**Instructions for the task**
Across the listing that follows, work out how many lines carry the string "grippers". Provide that number and nothing else.

**Given information**
━━━━

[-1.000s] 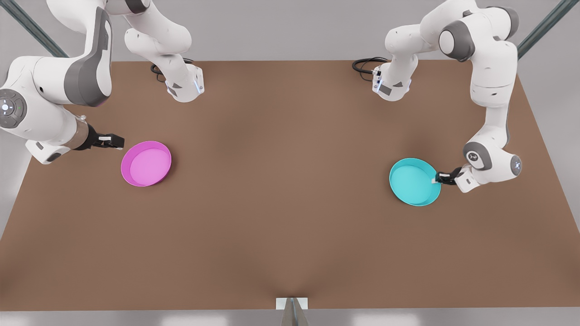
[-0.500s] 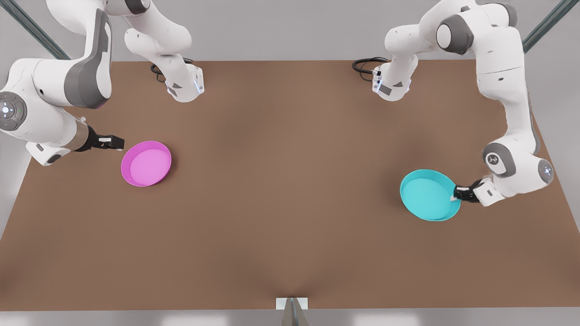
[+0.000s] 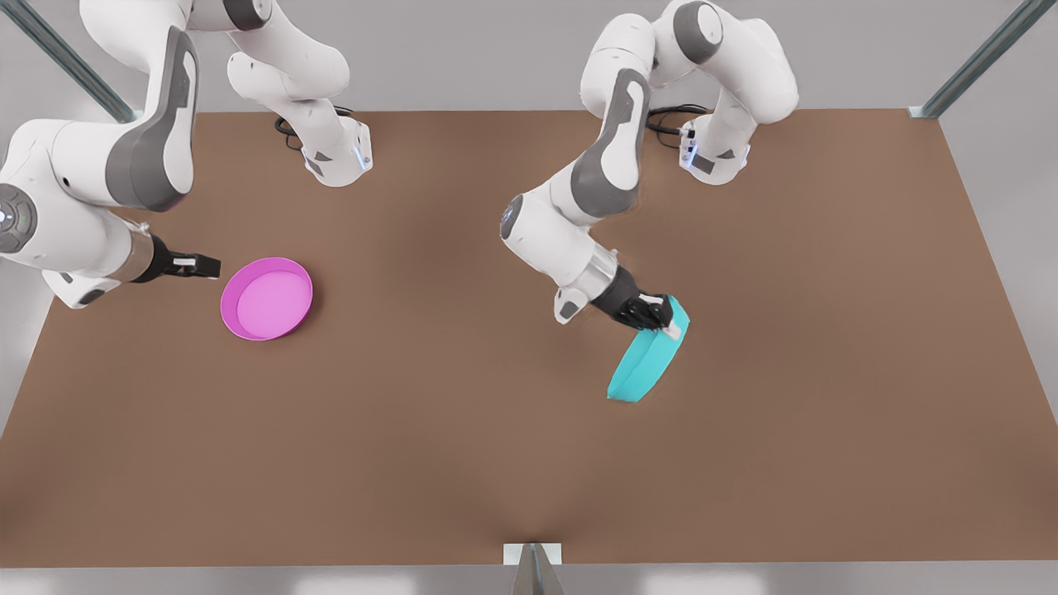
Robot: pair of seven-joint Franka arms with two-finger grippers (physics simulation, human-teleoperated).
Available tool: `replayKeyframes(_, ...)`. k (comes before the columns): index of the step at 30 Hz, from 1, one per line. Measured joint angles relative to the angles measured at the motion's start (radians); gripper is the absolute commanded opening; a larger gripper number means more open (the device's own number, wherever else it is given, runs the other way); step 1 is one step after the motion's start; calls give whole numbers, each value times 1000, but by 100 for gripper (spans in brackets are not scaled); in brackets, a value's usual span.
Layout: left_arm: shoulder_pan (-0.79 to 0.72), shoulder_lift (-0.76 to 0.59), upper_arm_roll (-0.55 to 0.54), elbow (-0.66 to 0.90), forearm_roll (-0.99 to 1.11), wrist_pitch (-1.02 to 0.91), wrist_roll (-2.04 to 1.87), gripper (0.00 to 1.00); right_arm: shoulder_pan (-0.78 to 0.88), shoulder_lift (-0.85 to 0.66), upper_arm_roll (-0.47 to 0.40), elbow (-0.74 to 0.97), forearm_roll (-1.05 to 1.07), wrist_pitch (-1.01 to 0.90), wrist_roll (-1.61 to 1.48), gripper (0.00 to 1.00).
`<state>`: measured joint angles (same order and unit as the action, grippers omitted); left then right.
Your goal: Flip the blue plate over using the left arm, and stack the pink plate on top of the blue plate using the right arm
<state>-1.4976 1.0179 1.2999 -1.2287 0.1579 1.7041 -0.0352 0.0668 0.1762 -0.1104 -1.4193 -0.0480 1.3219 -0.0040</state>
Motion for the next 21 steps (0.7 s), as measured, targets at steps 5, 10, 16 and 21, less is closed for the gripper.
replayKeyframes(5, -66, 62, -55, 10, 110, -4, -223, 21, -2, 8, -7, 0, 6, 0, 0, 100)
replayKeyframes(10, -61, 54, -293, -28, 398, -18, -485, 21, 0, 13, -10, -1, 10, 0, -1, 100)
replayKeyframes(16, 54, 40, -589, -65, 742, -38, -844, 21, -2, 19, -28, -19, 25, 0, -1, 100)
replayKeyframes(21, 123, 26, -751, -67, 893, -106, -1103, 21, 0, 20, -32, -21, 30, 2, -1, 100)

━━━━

**Task answer**
2